She bent her leg slightly at the knee, showing them, as they sat down in chairs on either side of her. "See? Just a little stiff."
Ron blew out a breath, his hands fidgeting in his lap as if he wasn't quite sure where to put them.
"The break is fully mended," Madam Pomfrey explained, "but I'd like you to stay overnight and get some rest." She eyed Harry and Ron meaningfully as though hoping to derail any plans they'd had to throw a wild party in the hospital wing that evening.
"I am very glad you are feeling better, Miss Granger," McGonagall told her sincerely, and she bade goodbye to the three of them before exchanging a quick word with Madam Pomfrey and hurrying from the room to attend to the destruction outside her classroom.
Madam Pomfrey set down two bottles of potion on Hermione's bedside table and left instructions for her to take them every two hours for the stiffness, and then she was gone as well, withdrawing to her office, leaving the three of them alone.
"Blimey, Hermione, don't scare us like that," Ron said, chuckling breathlessly.
Hermione grinned at him. "I'll try not to in future," she said wryly, looking at him with distinct fondness.

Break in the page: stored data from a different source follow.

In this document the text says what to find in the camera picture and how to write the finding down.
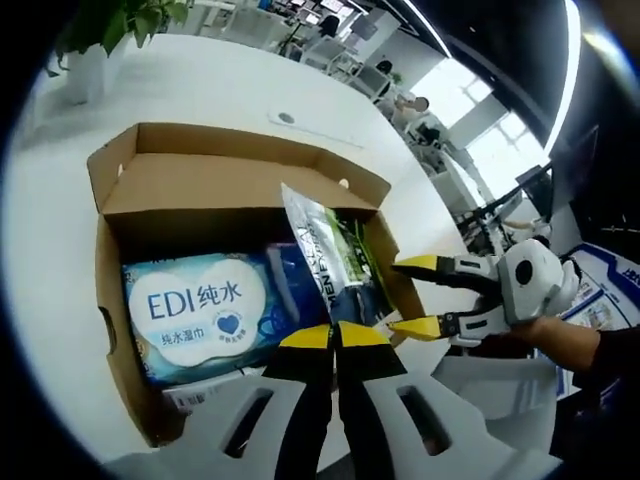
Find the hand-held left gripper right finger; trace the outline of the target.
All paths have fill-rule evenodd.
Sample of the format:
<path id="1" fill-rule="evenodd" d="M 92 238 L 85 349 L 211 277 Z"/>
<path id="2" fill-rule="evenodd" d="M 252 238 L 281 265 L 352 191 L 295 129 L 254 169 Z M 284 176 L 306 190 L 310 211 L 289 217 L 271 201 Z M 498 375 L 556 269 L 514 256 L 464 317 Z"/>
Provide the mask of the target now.
<path id="1" fill-rule="evenodd" d="M 493 437 L 481 412 L 409 372 L 371 327 L 334 327 L 339 413 L 359 479 L 549 479 L 560 460 Z"/>

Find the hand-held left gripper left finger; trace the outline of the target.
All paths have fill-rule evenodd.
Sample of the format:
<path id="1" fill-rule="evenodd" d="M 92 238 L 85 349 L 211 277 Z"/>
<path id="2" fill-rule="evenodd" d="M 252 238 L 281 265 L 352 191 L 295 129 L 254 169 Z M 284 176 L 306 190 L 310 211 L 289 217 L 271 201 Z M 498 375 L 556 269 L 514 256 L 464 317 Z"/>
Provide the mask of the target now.
<path id="1" fill-rule="evenodd" d="M 223 384 L 180 438 L 105 464 L 111 479 L 312 479 L 332 414 L 332 328 L 281 342 L 261 375 Z"/>

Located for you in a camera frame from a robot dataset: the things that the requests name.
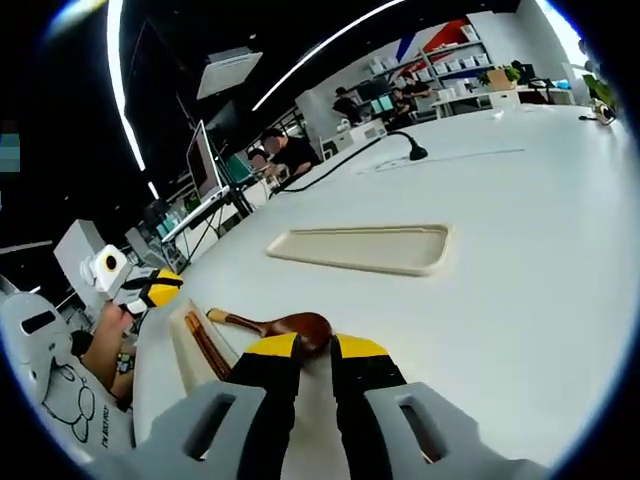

She turned to Harry. "Thank you," she whispered, her expression turning serious.
He nodded, trying to smile, but it felt more like a grimace.
"You were under your Cloak, weren't you?" she asked knowingly.
Harry nodded again. "I'm sorry," he told her, choking on the words. "I just – "
"It's okay, Harry," she said earnestly.
But he shook his head, his eyes dropping to her blanket-clad lap. He could not look at either of them. "I shouldn't have left you there…."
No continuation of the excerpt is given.